Will You Have Coverage When You Cross The Line?

Is an automobile insurance company required to extend Florida Personal Injury Protection (PIP) benefits to an insured who resides in another state?

Well yes and no.

An automobile insurer who sells automobile insurance policies in Florida and the nonresident insured’s state is required to extend the minimum Florida Personal Injury Protection (PIP) benefits of $10,000.00 to the insured if they are involved in a motor vehicle accident in Florida, but only if they qualify under Florida law.

To qualify, the nonresident insured’s vehicle must have been physically located in Florida for 90 nonconsecutive days out of the previous 365 days from the date of the accident. By nonconsecutive days, it means that the insured vehicle could leave Florida and re-enter and still qualify for Florida PIP benefits if the vehicle has been in Florida for longer than 90 days throughout that preceding year.

An insurer is not required to extend the $10,000.00 in Florida PIP benefits to a nonresident insured whose vehicle is not in Florida for longer than 90 nonconsecutive days out of the previous 365 days from the date of the accident.

Most if not all automobile insurance policies have an “Out-of-State Coverage” provision which will detail that insurer’s obligation to comply with a State’s minimum insurance requirements if their nonresident insured becomes subject to the insurance laws of that State. However, some insurance contracts make it the responsibility of the nonresident insured and not the insurer to purchase the required minimum Florida PIP coverage if they plan to stay in Florida for longer than 90-days.

An insurer is not required to extend additional Florida PIP benefits to a nonresident insured that enters Florida and whose insurance policy meets the States minimum PIP or No-Fault requirements.

For Example:

The New York Automobile No-Fault Law requires each insured to carry a minimum of $50,000.00 in No-Fault/ PIP benefits. Thus, if a New York resident drives their vehicle into Florida and is involved in a motor vehicle accident, then they will receive the $50,000.00 in New York PIP benefits as this is greater coverage than the minimum $10,000.00 in PIP benefits which is required under Florida law.
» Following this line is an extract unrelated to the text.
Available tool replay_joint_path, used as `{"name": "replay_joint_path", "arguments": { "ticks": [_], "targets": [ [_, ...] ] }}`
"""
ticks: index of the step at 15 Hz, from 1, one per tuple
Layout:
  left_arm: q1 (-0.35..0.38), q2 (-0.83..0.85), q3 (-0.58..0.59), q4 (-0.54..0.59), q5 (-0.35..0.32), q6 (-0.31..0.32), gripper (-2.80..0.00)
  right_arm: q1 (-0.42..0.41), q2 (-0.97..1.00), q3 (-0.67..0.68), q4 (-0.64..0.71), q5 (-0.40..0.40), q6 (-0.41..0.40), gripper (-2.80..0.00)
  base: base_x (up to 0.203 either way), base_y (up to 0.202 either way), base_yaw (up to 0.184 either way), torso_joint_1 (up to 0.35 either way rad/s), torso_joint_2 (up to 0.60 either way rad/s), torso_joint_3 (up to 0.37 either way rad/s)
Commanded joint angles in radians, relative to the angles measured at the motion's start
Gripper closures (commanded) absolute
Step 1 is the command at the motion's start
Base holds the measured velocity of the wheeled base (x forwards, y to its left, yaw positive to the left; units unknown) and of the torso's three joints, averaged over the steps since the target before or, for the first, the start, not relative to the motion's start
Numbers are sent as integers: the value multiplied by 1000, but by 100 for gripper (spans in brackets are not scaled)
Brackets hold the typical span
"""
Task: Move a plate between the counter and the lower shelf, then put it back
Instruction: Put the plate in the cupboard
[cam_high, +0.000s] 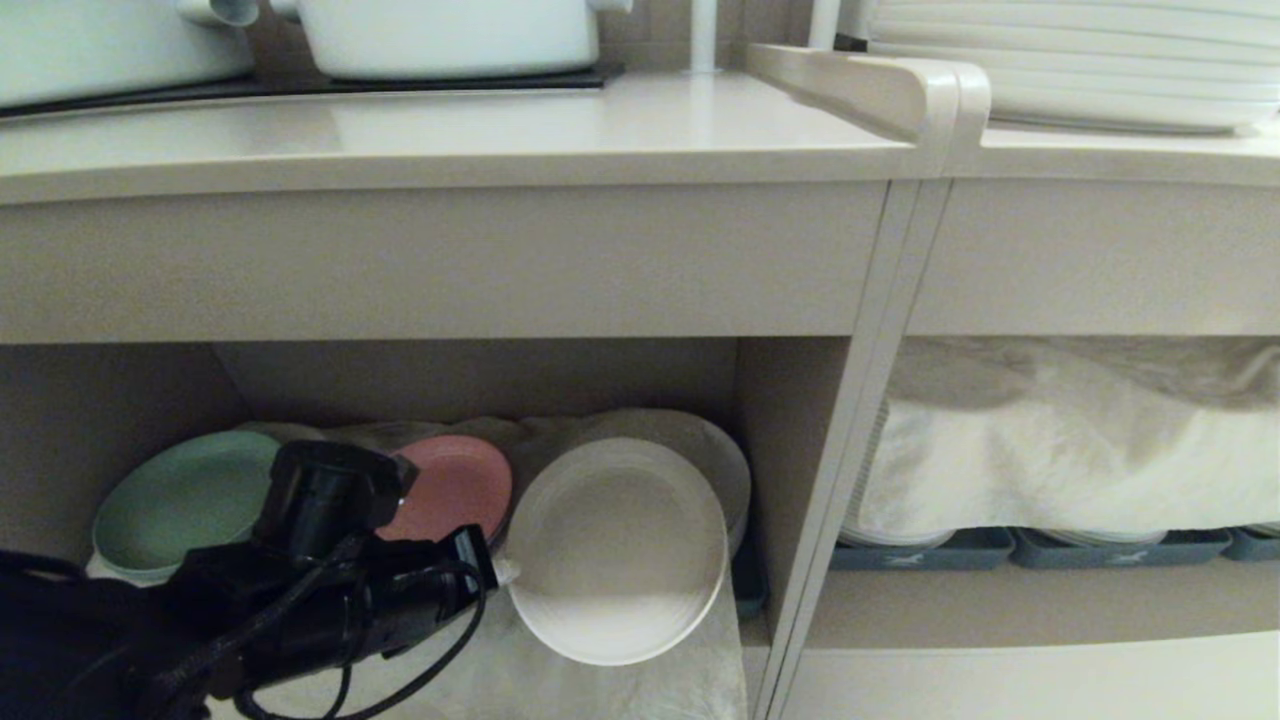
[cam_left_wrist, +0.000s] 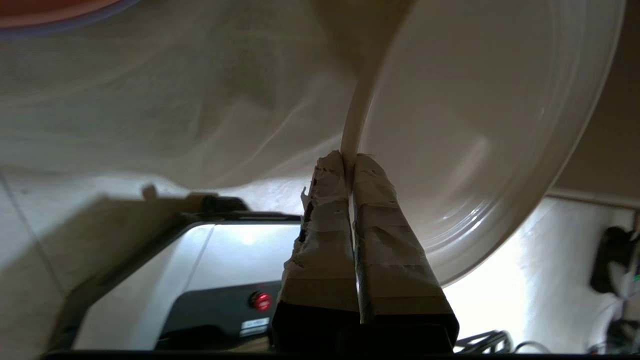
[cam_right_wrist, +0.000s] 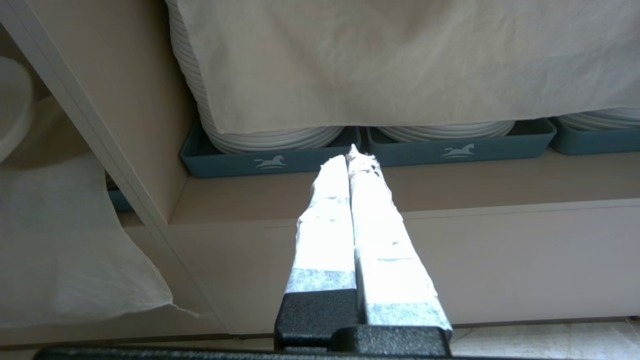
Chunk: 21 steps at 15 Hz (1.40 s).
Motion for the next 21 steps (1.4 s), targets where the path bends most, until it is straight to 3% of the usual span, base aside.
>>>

This article is not intended to create an attorney-client relationship by offering this information, and anyone’s review of the information shall not be deemed to create such a relationship. The content provided is intended to provide information of general interest to the public and is not intended to offer legal advice about specific situations or problems. You should consult a lawyer with regard to specific law issues that requires attention.

For additional information please contact Stephen Mellor of Roig Lawyers at 954-354-1541 or by email at smellor@roiglawyers.com.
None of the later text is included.